We jump to Robyn’s planned nursery, which she is planning to split blue and pink, for Sol and Ari-May. Janelle thinks that the idea is clever — quite a compliment from the one who managed to make a tin can look worse than it did in the garbage. We see the finished room, with silly mismatched curtain panels being the only prominent sign of the split color scheme.
Everyone is waiting breathlessly for Hunter, and the symbolic light show. Hunter arrives, minus the mullet, and everyone is excited that his hair isn’t horrible anymore. Kody scampers outside, and hits the switch, illuminating the dazzling polygamous unity. The kids respond with an “Eh.” Kody knows that they will one day appreciate his windy heroism. Thanksgiving day is here, and the massive prep is underway. They set up the mess hall, and squabble over the table arrangements.

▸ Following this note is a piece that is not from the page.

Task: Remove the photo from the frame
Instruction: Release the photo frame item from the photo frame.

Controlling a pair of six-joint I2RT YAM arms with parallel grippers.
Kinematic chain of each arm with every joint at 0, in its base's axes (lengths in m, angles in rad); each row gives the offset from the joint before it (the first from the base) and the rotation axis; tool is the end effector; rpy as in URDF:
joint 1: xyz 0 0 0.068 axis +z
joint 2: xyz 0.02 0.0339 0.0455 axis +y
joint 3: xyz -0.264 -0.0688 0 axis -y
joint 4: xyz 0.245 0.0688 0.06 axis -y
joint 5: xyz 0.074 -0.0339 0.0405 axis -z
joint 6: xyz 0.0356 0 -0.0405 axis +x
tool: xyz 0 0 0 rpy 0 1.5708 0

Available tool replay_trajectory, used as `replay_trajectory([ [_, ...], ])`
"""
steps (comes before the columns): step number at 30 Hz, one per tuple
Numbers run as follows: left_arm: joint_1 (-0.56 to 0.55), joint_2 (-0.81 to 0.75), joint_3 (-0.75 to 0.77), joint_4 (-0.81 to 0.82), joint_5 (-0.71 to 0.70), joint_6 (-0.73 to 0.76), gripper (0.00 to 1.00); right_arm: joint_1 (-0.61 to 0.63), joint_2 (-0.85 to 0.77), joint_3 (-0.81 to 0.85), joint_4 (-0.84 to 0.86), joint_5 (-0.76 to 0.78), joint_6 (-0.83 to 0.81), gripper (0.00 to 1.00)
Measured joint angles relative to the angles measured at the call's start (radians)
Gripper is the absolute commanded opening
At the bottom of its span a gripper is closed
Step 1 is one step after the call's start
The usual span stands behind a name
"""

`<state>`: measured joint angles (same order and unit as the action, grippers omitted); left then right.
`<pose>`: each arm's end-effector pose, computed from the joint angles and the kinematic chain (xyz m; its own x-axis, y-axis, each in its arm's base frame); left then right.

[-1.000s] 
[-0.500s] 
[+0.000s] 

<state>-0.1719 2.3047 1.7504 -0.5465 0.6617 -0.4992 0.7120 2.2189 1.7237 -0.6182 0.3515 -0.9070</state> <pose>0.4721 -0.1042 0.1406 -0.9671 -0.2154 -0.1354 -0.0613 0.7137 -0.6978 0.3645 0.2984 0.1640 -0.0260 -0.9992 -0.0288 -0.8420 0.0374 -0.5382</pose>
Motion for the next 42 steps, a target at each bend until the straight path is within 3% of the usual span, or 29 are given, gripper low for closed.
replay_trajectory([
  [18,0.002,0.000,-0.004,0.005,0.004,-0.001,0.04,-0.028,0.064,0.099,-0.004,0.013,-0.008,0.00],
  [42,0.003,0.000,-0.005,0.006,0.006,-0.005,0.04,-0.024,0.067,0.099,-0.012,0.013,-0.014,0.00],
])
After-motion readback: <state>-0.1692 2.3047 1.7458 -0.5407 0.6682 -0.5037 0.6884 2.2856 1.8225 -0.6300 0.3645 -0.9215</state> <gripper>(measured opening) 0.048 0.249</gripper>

Mare gives us a little clue about why she was canoodling online, blaming Christine for disobeying Kody’s persnickety demands. The place looks like a Homegoods threw up all over the tables, and there is barely room for any plates. They conclude the decorating project an awkward, cluttered success, as Kody reflects on adoptions, weddings, births, and dirty cheating spiritual wives.